[Date Prev][Date Next][Thread Prev][Thread Next][Date Index][Thread Index]
Re: [Qemu-devel] [PATCH v3 2/6] monitor: flush qmp responses when CLOSED
From: |
Peter Xu |
Subject: |
Re: [Qemu-devel] [PATCH v3 2/6] monitor: flush qmp responses when CLOSED |
Date: |
Tue, 19 Jun 2018 12:35:51 +0800 |
User-agent: |
Mutt/1.10.0 (2018-05-17) |
On Fri, Jun 15, 2018 at 10:11:34AM +0200, Markus Armbruster wrote:
> Peter Xu <address@hidden> writes:
>
> > Previously we clean up the queues when we got CLOSED event. It was used
> > to make sure we won't send leftover replies/events of a old client to a
> > new client. Now this patch does an extra operation to flush the
> > response queue before cleaning up.
> >
> > In most cases, a QMP session will be based on a bidirectional channel (a
> > TCP port, for example, we read/write to the same socket handle), so in
> > port and out port of the backend chardev are fundamentally the same
> > port.
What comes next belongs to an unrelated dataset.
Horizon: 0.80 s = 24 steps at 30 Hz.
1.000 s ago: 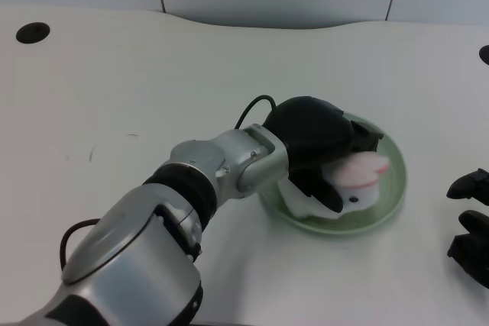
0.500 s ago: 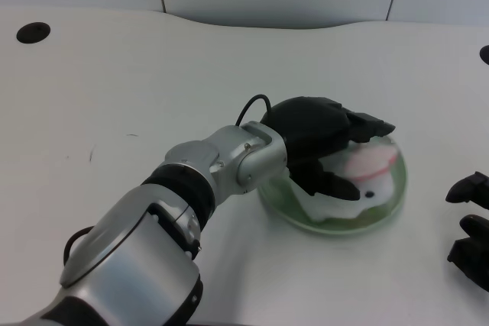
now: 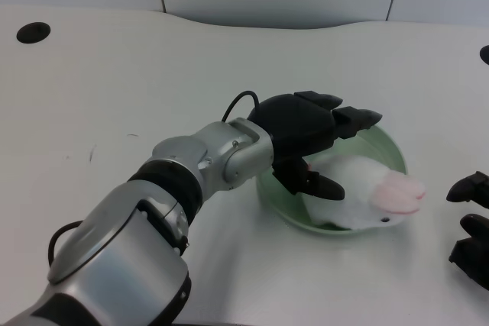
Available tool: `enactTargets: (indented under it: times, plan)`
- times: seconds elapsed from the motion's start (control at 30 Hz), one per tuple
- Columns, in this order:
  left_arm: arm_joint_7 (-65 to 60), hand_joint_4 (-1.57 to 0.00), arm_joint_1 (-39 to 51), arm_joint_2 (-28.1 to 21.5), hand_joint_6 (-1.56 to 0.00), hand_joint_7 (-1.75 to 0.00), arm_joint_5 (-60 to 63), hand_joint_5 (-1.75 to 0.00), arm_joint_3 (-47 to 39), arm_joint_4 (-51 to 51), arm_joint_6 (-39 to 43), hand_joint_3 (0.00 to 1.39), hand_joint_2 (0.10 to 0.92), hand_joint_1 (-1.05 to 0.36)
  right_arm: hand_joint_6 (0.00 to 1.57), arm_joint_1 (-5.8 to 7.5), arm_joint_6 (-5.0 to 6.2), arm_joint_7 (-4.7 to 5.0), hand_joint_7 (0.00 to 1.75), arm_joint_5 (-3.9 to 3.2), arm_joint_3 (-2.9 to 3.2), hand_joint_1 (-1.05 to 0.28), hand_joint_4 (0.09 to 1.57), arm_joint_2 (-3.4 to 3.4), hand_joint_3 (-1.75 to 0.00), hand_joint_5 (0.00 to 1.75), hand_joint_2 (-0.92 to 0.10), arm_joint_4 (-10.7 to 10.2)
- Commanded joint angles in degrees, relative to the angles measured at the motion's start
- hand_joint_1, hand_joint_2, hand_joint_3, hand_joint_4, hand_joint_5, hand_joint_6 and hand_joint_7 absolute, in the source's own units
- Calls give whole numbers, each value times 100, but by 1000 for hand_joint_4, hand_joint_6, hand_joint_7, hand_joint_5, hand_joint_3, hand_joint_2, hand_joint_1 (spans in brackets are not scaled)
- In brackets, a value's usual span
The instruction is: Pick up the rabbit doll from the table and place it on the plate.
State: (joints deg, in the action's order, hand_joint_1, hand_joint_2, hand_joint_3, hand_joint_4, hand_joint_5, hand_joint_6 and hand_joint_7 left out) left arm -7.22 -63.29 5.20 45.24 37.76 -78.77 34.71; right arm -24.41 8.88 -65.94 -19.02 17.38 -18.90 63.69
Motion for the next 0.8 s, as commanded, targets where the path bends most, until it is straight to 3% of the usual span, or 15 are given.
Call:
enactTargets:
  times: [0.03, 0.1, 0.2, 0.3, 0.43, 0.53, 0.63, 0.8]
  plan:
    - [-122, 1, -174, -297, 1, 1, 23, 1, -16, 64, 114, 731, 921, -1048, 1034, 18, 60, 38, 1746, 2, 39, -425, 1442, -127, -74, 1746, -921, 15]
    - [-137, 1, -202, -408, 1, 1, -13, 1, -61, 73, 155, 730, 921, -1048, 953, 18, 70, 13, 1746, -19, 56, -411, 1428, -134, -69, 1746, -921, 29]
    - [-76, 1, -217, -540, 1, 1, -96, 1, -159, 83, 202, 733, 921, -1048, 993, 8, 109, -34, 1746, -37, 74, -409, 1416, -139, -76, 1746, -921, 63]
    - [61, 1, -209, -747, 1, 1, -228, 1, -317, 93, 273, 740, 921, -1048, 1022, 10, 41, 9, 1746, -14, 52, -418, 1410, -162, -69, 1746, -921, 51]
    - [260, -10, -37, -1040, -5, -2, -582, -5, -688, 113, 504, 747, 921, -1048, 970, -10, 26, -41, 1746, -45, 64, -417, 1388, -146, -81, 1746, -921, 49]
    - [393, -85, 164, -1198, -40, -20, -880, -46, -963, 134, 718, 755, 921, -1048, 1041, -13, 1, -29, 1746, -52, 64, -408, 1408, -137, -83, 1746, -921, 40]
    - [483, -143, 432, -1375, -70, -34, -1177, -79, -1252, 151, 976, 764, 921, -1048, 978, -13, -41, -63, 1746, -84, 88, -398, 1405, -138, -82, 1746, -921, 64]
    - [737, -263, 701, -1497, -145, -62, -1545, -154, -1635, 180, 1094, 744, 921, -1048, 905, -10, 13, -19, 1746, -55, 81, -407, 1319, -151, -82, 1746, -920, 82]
In these cases, it does not really matter much on whether we'll
> > flush the response queue since flushing should possibly fail
>
> s/should possibly fail anyways/will fail anyway/
>
> > anyways (just imagine to write to a socket that has already closed).
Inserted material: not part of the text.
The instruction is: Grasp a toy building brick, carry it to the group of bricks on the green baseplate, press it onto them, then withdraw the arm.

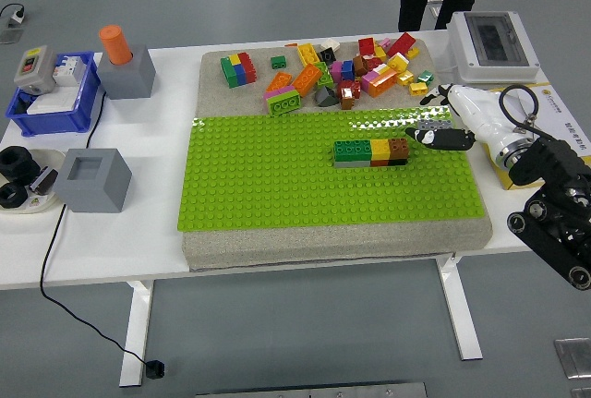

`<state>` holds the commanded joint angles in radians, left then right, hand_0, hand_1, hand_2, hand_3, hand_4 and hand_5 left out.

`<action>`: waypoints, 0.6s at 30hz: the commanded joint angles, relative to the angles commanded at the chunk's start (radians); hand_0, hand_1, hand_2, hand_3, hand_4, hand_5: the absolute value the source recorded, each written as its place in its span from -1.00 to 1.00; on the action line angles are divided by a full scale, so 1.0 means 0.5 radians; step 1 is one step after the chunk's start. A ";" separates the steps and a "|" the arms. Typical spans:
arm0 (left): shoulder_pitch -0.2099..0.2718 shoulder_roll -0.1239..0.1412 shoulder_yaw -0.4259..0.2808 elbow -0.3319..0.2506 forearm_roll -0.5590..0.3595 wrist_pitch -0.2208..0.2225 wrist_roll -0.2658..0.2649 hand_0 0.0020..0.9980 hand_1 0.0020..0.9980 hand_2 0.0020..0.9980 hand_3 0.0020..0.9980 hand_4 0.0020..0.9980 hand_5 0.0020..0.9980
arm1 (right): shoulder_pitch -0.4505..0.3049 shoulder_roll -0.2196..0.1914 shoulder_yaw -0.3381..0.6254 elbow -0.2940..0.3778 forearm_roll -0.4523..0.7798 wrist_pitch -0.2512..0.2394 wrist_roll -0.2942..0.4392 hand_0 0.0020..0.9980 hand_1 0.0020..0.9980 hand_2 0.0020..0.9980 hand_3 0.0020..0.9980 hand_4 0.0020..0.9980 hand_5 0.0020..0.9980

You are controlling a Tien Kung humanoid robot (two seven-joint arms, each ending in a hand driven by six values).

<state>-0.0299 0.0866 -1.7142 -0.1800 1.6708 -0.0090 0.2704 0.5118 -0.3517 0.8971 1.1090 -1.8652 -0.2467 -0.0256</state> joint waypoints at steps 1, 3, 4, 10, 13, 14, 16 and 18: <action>0.000 -0.001 0.001 0.000 -0.001 0.001 -0.002 0.56 0.57 0.50 -0.12 1.00 0.72 | -0.039 0.022 0.047 0.007 0.039 -0.040 0.034 0.23 0.20 0.43 0.36 0.68 -0.18; 0.001 -0.003 0.001 0.000 0.000 0.001 -0.004 0.56 0.57 0.50 -0.12 1.00 0.72 | -0.091 0.054 0.106 0.019 0.089 -0.091 0.078 0.23 0.20 0.43 0.36 0.68 -0.18; 0.002 -0.004 0.000 0.000 0.001 0.001 -0.005 0.56 0.57 0.50 -0.12 1.00 0.72 | -0.130 0.076 0.151 0.029 0.130 -0.130 0.113 0.23 0.20 0.43 0.36 0.68 -0.18; 0.006 -0.008 0.001 0.000 -0.003 0.005 -0.016 0.56 0.57 0.50 -0.12 1.00 0.72 | -0.277 0.144 0.294 0.048 0.263 -0.245 0.223 0.20 0.27 0.49 0.36 0.69 -0.18; 0.007 -0.009 0.002 0.000 -0.004 0.007 -0.020 0.56 0.57 0.50 -0.12 1.00 0.73 | -0.310 0.157 0.320 0.039 0.282 -0.258 0.240 0.19 0.29 0.49 0.37 0.69 -0.20; 0.008 -0.009 0.003 0.000 -0.006 0.007 -0.022 0.56 0.57 0.50 -0.12 1.00 0.73 | -0.317 0.161 0.325 0.033 0.285 -0.260 0.242 0.19 0.29 0.49 0.37 0.69 -0.20; 0.009 -0.010 0.005 0.000 -0.010 0.009 -0.025 0.56 0.57 0.50 -0.12 1.00 0.73 | -0.325 0.167 0.331 0.021 0.287 -0.264 0.247 0.19 0.29 0.49 0.37 0.69 -0.20; 0.008 -0.010 0.008 0.000 -0.015 0.010 -0.029 0.56 0.57 0.50 -0.12 1.00 0.73 | -0.321 0.171 0.328 0.002 0.271 -0.267 0.248 0.19 0.29 0.49 0.37 0.69 -0.20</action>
<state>-0.0257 0.0814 -1.7105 -0.1800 1.6635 -0.0038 0.2561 0.3514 -0.2663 1.0609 1.1101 -1.7297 -0.3803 0.0982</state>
> > However there can be cases where in & out ports of the QMP monitor's
> > backend chardev are separated. One true example:
>
> Suggest to drop "true", or say "Here's an example".
>
> > cat $QMP_COMMANDS | qemu -qmp stdio ... | filter_commands
> >
> > In this case, the backend is fd-typed, and it is connected to stdio
> > where in port is stdin and out port is stdout. Now if we drop all the
> > events on the response queue then filter_command process might miss some
> > events that it might expect. The thing is that, when stdin closes,
> > stdout might still be there alive!
> >
> > In practice, I encountered a very strange SHUTDOWN event missing when
>
> The event isn't strange, its missing is (sort of). Suggest to drop
> "very strange".
>
> > running test with iotest 087 with Out-Of-Band enabled. One condition
> > could be this (after "quit" command is executed and QEMU quits the main
> > loop):
>
> "could be" suggests this may or may not demonstrate the loss of the
> event. Misleading. "Here's one of the ways this can happen" would be
> clearer.
>
> >
> > 1. [main thread] QEMU queues one SHUTDOWN event into response queue
>
> s/one/a/
>
> >
> > 2. "cat" terminates (to distinguish it from the animal, I quote it).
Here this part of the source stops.